E por falar em planejamento, a diretoria vascaína sinceramente acredita que resolverá algo demitindo um treinador a menos de um mês do começo do playoff do NBB? É sério isso? É uma cultura do futebol, a do imediatismo, a da solução emergencial, que chega ao basquete – mas que jamais deveria chegar. Infelizmente é algo que não faz parte da modalidade e que acabou pegando Dedé como vítima (ele é o primeiro treinador demitido durante esta temporada). A quem a nova diretoria vascaína pensa que vai pescar com essa isca? Se ela ainda não percebeu, esta temporada já foi pro ralo há bons três meses. Não houve química, não houve encaixe, não houve sinergia torcida / time. Já foi – e foi há muito tempo. O problema é MUITO maior que uma simples troca no comando técnico.
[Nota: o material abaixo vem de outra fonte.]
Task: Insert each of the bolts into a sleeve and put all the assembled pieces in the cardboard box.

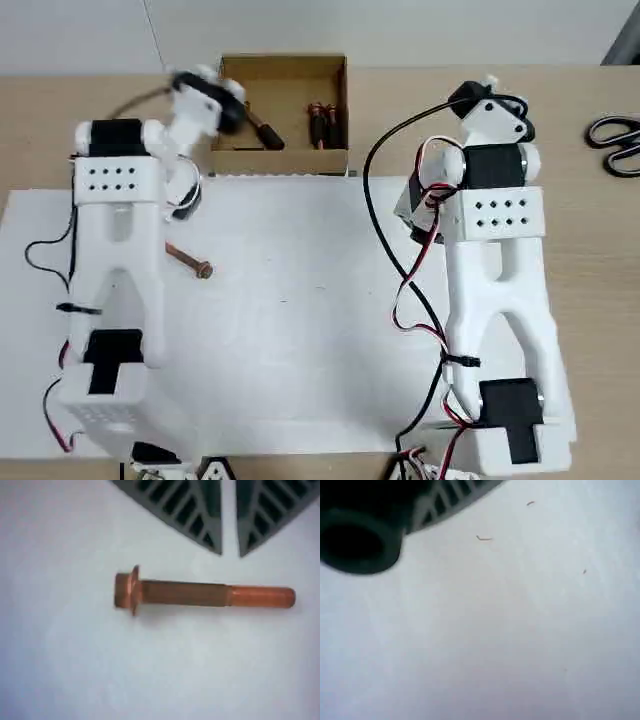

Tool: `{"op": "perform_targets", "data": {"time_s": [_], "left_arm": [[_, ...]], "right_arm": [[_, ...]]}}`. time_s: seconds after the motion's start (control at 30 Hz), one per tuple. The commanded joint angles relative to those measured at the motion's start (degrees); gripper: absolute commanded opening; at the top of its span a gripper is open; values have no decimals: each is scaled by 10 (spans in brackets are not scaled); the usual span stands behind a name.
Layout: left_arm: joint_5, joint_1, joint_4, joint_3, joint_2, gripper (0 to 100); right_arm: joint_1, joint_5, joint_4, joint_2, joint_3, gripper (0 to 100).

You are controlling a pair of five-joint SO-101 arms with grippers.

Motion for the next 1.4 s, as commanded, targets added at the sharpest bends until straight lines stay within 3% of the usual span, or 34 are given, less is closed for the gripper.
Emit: {"op": "perform_targets", "data": {"time_s": [0.0,0.1,0.23,0.57,1.0,1.2,1.37], "left_arm": [[-209,-14,6,2,9,6],[-346,-20,0,3,25,6],[-476,-21,0,3,44,6],[-655,-25,10,10,69,6],[-679,-14,10,76,69,8],[-675,-14,-2,80,70,86],[-675,-14,-41,109,70,89]], "right_arm": [[2,6,6,-19,-2,2],[6,6,6,-19,-2,2],[7,6,6,-19,-2,3],[5,7,6,-19,-2,3],[7,6,7,-19,-2,3],[7,6,7,-19,-2,3],[7,6,7,-19,-2,3]]}}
Há rumores, também, que o clima interno estava péssimo. Nezinho e o próprio Dedé quase chegaram (ou chegaram) às vias de fato no último sábado após a derrota para o Paulistano em São Paulo (102-59). Houve comentários, também, que os famosos treinos em dois turnos tão pedidos por Dedé foram trocados por apenas uma prática (algo que o técnico nunca engoliu). E as práticas específicas, tão fundamentais para a evolução dos atletas, não aconteceram na medida que a comissão técnica desejava. É aquele velho ditado: em casa que falta pão, todo mundo briga e ninguém tem razão.

O que pensar de um clube que, em seu segundo ano no NBB, entra no campeonato em uma ebulição política absurda? Nos dias pré e pós eleição na Colina, MUITA gente não sabia se o basquete vascaíno iria não continuar pro NBB11, mas sim TERMINAR a vigente temporada. Será que o fora da quadra não impacta no dentro da quadra?
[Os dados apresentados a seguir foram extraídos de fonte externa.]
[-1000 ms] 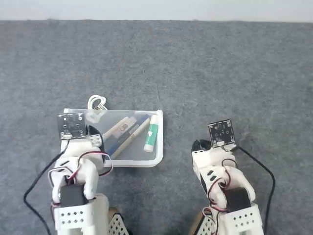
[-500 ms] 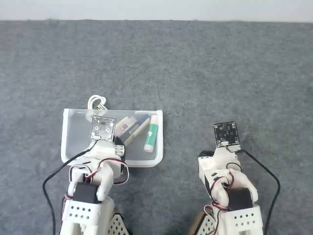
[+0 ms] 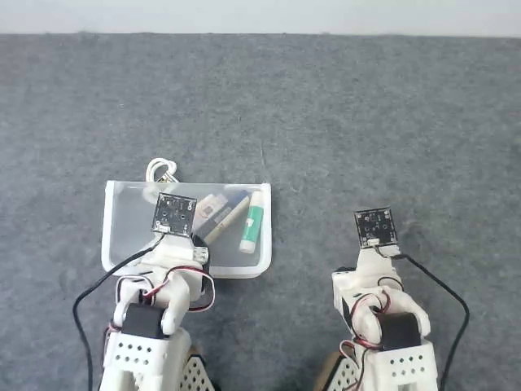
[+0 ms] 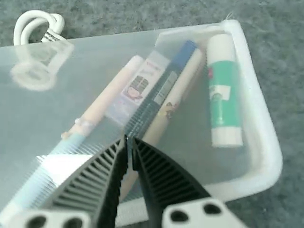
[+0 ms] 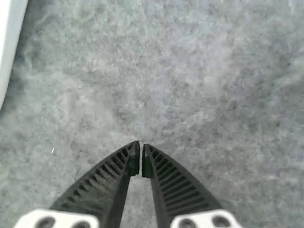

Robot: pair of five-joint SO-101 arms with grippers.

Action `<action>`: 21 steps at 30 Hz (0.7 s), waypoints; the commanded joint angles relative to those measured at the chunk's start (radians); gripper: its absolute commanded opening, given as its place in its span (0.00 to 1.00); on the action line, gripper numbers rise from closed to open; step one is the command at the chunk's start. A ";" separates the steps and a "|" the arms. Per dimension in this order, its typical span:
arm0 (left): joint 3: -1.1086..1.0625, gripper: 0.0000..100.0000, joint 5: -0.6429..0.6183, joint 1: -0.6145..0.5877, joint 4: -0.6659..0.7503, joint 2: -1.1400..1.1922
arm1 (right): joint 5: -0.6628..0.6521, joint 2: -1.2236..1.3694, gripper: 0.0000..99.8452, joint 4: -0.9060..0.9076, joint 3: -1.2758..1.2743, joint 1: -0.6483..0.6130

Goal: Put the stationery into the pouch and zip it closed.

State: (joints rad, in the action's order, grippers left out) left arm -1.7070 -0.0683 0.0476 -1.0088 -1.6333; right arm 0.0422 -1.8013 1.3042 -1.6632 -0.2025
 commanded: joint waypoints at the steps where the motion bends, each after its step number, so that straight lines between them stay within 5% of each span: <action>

E o que falar, também, de atletas que chegaram ao Vasco e estão até hoje em má forma física? Para ficar em apenas um exemplo, Lucas Mariano tinha tudo para brigar pelo troféu de MVP da temporada. Como ele respondeu a isso? Estando mal em termos atléticos e sem nenhuma melhoria em seu jogo (saiu de 18 para 11 pontos por partida). Quer outro nome que rendeu bem menos do que prometia (aqui o lado é técnico e não físico)? Guilherme Giovannoni, outro reforço de peso, que tem 50% a menos de pontos e a sua pior média na história do NBB (11,6 por partida) e uma monstruosa queda defensiva de um campeonato para o outro.

O acaso também impactou no dia a dia de Dedé. Gui Deodato, seu melhor marcador de perímetro, se machucou com gravidade no final de 2017 e recentemente retornou ao time. Fúlvio, o armador titular e responsável por colocar o ritmo de jogo do treinador na quadra, também ficou quase dois meses fora.

Desculpem, mas me respondam vocês agora: tinha como dar certo esta temporada do Vasco? Não com Dedé, mas com qualquer treinador. Neste cenário, a gente não espera solução de um técnico, mas sim de um milagreiro. Sem planejamento, sem pagamento em dia e sem organização não é de um comandante que o Vasco precisa, mas sim de alguém que tenha poderes sobrenaturais para recolocar o time nos trilhos ainda neste NBB.